Retype each line of the data below exactly, beginning with the first and ending with the one that contains "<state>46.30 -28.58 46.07". Pictures do not belong in the copy.

*** Material shown Section Begins ***

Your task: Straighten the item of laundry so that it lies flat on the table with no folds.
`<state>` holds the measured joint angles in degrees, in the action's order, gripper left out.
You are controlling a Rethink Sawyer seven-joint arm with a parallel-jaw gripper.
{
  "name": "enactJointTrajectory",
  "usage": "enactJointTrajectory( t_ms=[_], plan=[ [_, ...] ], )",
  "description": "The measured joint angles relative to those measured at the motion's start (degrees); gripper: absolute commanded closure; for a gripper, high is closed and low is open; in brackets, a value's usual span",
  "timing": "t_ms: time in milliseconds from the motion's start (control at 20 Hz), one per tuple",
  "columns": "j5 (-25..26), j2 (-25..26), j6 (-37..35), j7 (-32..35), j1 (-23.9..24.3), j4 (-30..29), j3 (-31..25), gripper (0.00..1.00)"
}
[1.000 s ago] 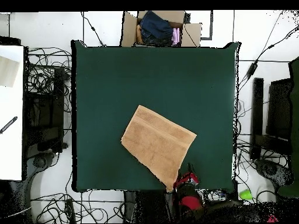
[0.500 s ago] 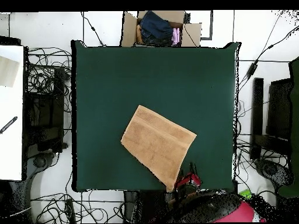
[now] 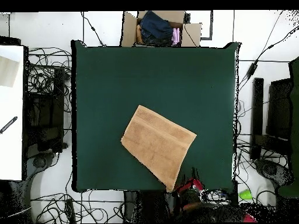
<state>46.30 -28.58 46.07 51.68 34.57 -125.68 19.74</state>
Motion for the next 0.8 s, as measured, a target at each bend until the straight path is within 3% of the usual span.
enactJointTrajectory(
  t_ms=[200, 400, 550, 800],
  plan=[
    [4.8, -11.4, -15.4, 0.1, 8.9, -5.8, -6.4, 0.00],
    [5.1, -20.3, -29.5, 0.1, 19.3, -11.8, -14.3, 0.00],
    [3.5, -23.4, -37.9, 0.1, 23.9, -15.4, -19.1, 0.00],
    [1.4, -22.9, -42.6, 0.1, 24.2, -17.6, -21.6, 0.00]
  ],
)
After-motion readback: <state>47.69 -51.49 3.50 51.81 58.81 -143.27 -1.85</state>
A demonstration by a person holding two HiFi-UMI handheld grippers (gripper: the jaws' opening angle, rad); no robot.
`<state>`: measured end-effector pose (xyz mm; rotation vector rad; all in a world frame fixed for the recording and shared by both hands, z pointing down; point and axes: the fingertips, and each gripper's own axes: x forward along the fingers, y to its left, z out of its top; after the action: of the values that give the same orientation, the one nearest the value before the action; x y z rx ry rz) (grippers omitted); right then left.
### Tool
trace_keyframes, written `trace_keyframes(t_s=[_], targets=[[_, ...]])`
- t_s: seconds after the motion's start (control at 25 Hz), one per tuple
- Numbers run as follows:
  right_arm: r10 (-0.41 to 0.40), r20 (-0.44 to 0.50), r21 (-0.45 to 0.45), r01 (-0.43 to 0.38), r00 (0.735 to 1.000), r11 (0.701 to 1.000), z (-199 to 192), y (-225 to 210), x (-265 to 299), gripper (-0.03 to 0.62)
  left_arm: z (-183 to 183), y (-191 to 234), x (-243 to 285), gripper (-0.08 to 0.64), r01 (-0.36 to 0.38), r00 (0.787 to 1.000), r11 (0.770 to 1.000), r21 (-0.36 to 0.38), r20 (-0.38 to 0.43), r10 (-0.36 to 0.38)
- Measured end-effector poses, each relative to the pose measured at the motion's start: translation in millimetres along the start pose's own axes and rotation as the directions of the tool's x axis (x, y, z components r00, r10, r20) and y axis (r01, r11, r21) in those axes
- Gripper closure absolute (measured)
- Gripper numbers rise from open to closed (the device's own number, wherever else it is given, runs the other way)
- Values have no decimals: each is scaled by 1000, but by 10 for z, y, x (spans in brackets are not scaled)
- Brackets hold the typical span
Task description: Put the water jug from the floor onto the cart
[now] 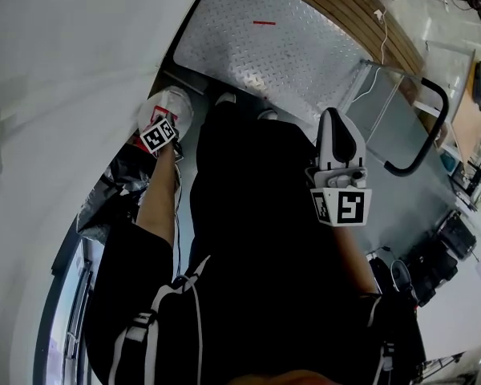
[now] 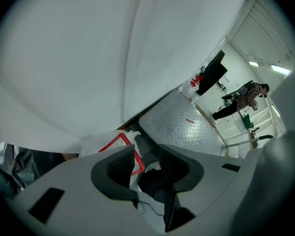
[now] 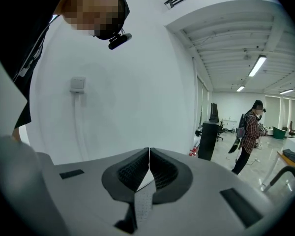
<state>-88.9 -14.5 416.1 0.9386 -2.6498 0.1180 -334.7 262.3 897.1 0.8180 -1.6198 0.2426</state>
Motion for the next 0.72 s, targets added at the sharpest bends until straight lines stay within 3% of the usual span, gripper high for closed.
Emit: trace_keyframes(t_s=[0.24,0.48,0.72], targets=[[24,-32,-15,-24,999,1000,-147,21,33,574,-38,132,245,411,-3,1000,996,-85,-12,2],[42,-76,25,-40,996,999,-416,-2,75,574,-19,246,510,411,13,1000,987,-158,-20,-16],[70,-101,38,-67,992,997,-616,48,107,574,-176,339,659,411,2,999,984,-177,-39,-9]])
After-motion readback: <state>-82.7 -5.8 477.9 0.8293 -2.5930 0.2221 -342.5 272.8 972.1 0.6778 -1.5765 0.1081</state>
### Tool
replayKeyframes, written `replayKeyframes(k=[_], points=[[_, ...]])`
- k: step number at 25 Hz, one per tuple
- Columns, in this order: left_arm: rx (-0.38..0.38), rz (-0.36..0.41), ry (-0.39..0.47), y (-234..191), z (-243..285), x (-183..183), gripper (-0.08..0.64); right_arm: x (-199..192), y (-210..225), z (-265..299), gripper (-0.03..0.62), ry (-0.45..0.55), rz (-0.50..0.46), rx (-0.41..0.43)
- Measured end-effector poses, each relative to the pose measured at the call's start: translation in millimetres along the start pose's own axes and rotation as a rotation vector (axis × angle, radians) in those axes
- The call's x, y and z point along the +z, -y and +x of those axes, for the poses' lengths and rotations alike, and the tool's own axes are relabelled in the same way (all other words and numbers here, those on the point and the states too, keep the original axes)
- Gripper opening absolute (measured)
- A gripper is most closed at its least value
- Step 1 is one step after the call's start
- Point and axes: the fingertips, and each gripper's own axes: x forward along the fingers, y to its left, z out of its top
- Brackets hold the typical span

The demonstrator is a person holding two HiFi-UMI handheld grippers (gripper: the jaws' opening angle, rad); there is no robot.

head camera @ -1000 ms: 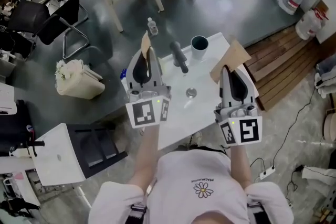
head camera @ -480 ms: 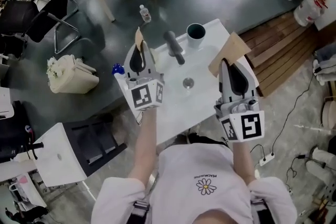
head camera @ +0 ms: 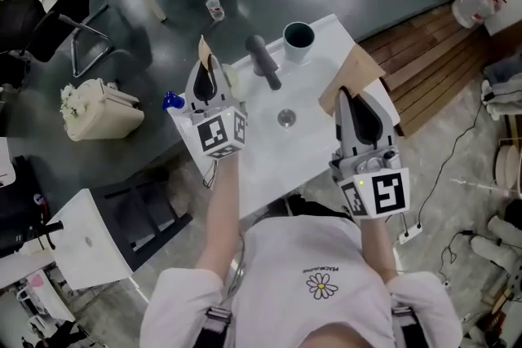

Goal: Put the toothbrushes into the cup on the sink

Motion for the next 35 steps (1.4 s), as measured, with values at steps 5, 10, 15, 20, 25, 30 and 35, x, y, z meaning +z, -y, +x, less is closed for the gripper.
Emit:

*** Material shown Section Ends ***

* _Exercise answer_:
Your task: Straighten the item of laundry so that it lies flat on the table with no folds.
`<state>` holds the measured joint angles in degrees, in the action's order, gripper left out.
You are controlling a Rethink Sawyer seven-joint arm with a parallel-jaw gripper.
{
  "name": "enactJointTrajectory",
  "usage": "enactJointTrajectory( t_ms=[_], plan=[ [_, ...] ], )",
  "description": "The measured joint angles relative to those measured at the motion's start (degrees); gripper: absolute commanded closure; for a gripper, high is closed and low is open; in brackets, a value's usual span",
  "timing": "t_ms: time in milliseconds from the motion's start (control at 20 Hz), one per tuple",
  "columns": "j5 (-25..26), j2 (-25..26), j6 (-37..35), j7 (-32..35), j1 (-23.9..24.3), j4 (-30..29), j3 (-31..25), gripper (0.00..1.00)"
}
[1.000 s ago] 
[0.500 s ago] 
[now] 
<state>46.30 -28.58 46.07 51.68 34.57 -125.68 19.74</state>

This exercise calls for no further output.